▶ **TASK OBJECTIVE**: Beginning with the first entry, print all the records exactly.
[[ DATA TO PROCESS open ]]
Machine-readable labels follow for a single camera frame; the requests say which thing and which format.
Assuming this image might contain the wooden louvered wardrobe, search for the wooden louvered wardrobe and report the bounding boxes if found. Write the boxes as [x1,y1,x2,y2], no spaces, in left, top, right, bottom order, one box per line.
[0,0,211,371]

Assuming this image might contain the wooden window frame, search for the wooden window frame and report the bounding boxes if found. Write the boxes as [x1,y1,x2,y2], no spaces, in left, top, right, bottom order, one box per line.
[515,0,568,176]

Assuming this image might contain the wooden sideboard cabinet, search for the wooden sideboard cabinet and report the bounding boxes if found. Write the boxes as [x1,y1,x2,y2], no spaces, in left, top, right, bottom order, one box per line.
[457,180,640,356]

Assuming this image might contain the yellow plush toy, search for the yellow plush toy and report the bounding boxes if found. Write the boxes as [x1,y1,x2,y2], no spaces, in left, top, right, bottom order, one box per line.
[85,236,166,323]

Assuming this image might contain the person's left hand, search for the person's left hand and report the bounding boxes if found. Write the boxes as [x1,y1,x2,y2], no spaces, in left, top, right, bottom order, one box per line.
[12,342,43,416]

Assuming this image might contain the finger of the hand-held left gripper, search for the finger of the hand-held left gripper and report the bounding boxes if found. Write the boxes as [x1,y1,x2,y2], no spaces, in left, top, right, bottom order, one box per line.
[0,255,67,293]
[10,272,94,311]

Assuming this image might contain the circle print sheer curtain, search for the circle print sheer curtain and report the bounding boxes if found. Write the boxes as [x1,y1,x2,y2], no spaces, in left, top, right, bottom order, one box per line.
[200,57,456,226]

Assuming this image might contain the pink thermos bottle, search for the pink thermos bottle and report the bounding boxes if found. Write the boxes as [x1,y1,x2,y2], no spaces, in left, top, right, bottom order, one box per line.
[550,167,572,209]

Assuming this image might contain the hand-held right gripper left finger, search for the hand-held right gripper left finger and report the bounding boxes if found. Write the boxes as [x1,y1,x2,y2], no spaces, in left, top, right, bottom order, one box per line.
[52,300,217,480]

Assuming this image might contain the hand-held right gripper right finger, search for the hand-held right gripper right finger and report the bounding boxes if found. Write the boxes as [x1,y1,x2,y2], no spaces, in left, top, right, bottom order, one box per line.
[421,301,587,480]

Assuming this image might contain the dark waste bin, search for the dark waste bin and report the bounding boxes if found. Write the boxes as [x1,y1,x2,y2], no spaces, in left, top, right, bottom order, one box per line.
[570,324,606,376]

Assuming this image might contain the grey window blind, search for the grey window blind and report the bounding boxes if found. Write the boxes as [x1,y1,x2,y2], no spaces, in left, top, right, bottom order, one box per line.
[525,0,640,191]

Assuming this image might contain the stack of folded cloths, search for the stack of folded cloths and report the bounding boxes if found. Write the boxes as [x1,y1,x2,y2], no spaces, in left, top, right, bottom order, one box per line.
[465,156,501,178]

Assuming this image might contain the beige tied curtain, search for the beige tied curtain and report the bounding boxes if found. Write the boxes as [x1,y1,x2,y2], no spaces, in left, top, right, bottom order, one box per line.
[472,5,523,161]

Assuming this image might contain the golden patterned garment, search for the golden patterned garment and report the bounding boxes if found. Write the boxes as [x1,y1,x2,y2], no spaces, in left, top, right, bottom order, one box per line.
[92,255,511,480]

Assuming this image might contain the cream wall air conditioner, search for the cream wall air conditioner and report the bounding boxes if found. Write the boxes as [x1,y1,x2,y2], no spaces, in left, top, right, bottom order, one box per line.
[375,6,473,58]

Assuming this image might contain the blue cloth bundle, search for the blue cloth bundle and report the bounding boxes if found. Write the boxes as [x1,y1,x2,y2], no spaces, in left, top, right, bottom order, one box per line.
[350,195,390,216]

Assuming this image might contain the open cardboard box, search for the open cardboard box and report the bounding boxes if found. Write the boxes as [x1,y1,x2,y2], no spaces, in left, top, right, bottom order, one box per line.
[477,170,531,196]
[[ DATA TO PROCESS closed ]]
▶ **SOLUTION FOR THIS TASK**:
Machine-readable labels follow for a single camera frame; the requests say which thing and which format.
Assuming this image might contain the wooden louvered wardrobe, search for the wooden louvered wardrobe and report the bounding boxes if found. Write the boxes as [x1,y1,x2,y2], no spaces, in left, top, right, bottom order, one box per line.
[0,0,211,371]

Assuming this image might contain the wooden window frame, search for the wooden window frame and report the bounding boxes if found. Write the boxes as [x1,y1,x2,y2], no spaces, in left, top, right, bottom order, one box per line.
[515,0,568,176]

Assuming this image might contain the wooden sideboard cabinet, search for the wooden sideboard cabinet and report the bounding boxes if found. Write the boxes as [x1,y1,x2,y2], no spaces, in left, top, right, bottom order, one box per line.
[457,180,640,356]

Assuming this image might contain the yellow plush toy, search for the yellow plush toy and report the bounding boxes if found. Write the boxes as [x1,y1,x2,y2], no spaces, in left, top, right, bottom order, one box per line.
[85,236,166,323]

Assuming this image might contain the person's left hand, search for the person's left hand and report the bounding boxes if found. Write the boxes as [x1,y1,x2,y2], no spaces, in left, top, right, bottom order, one box per line.
[12,342,43,416]

Assuming this image might contain the finger of the hand-held left gripper, search for the finger of the hand-held left gripper and report the bounding boxes if found. Write the boxes as [x1,y1,x2,y2], no spaces, in left, top, right, bottom order, one box per line.
[0,255,67,293]
[10,272,94,311]

Assuming this image might contain the circle print sheer curtain, search for the circle print sheer curtain and report the bounding boxes if found. Write the boxes as [x1,y1,x2,y2], no spaces, in left, top, right, bottom order, one box per line.
[200,57,456,226]

Assuming this image might contain the pink thermos bottle, search for the pink thermos bottle and report the bounding boxes if found. Write the boxes as [x1,y1,x2,y2], no spaces, in left, top, right, bottom order, one box per line.
[550,167,572,209]

Assuming this image might contain the hand-held right gripper left finger, search for the hand-held right gripper left finger and report the bounding boxes if found. Write the boxes as [x1,y1,x2,y2], no spaces, in left, top, right, bottom order, one box per line.
[52,300,217,480]

Assuming this image might contain the hand-held right gripper right finger, search for the hand-held right gripper right finger and report the bounding boxes if found. Write the boxes as [x1,y1,x2,y2], no spaces, in left, top, right, bottom order, one box per line.
[421,301,587,480]

Assuming this image might contain the dark waste bin, search for the dark waste bin and report the bounding boxes if found. Write the boxes as [x1,y1,x2,y2], no spaces, in left, top, right, bottom order, one box per line.
[570,324,606,376]

Assuming this image might contain the grey window blind, search for the grey window blind and report the bounding boxes if found. Write the boxes as [x1,y1,x2,y2], no spaces, in left, top, right, bottom order, one box per line.
[525,0,640,191]

Assuming this image might contain the stack of folded cloths, search for the stack of folded cloths and report the bounding boxes if found. Write the boxes as [x1,y1,x2,y2], no spaces, in left, top, right, bottom order, one box per line.
[465,156,501,178]

Assuming this image might contain the beige tied curtain, search for the beige tied curtain and report the bounding boxes if found. Write the boxes as [x1,y1,x2,y2], no spaces, in left, top, right, bottom order, one box per line.
[472,5,523,161]

Assuming this image might contain the golden patterned garment, search for the golden patterned garment and report the bounding boxes if found. Write the boxes as [x1,y1,x2,y2], no spaces, in left, top, right, bottom order, one box per line.
[92,255,511,480]

Assuming this image might contain the cream wall air conditioner, search for the cream wall air conditioner and report the bounding boxes if found. Write the boxes as [x1,y1,x2,y2], no spaces, in left, top, right, bottom order, one box per line.
[375,6,473,58]

Assuming this image might contain the blue cloth bundle, search for the blue cloth bundle and report the bounding boxes if found. Write the boxes as [x1,y1,x2,y2], no spaces, in left, top, right, bottom order, one box per line.
[350,195,390,216]

Assuming this image might contain the open cardboard box, search for the open cardboard box and report the bounding boxes if found. Write the boxes as [x1,y1,x2,y2], no spaces, in left, top, right, bottom order, one box per line.
[477,170,531,196]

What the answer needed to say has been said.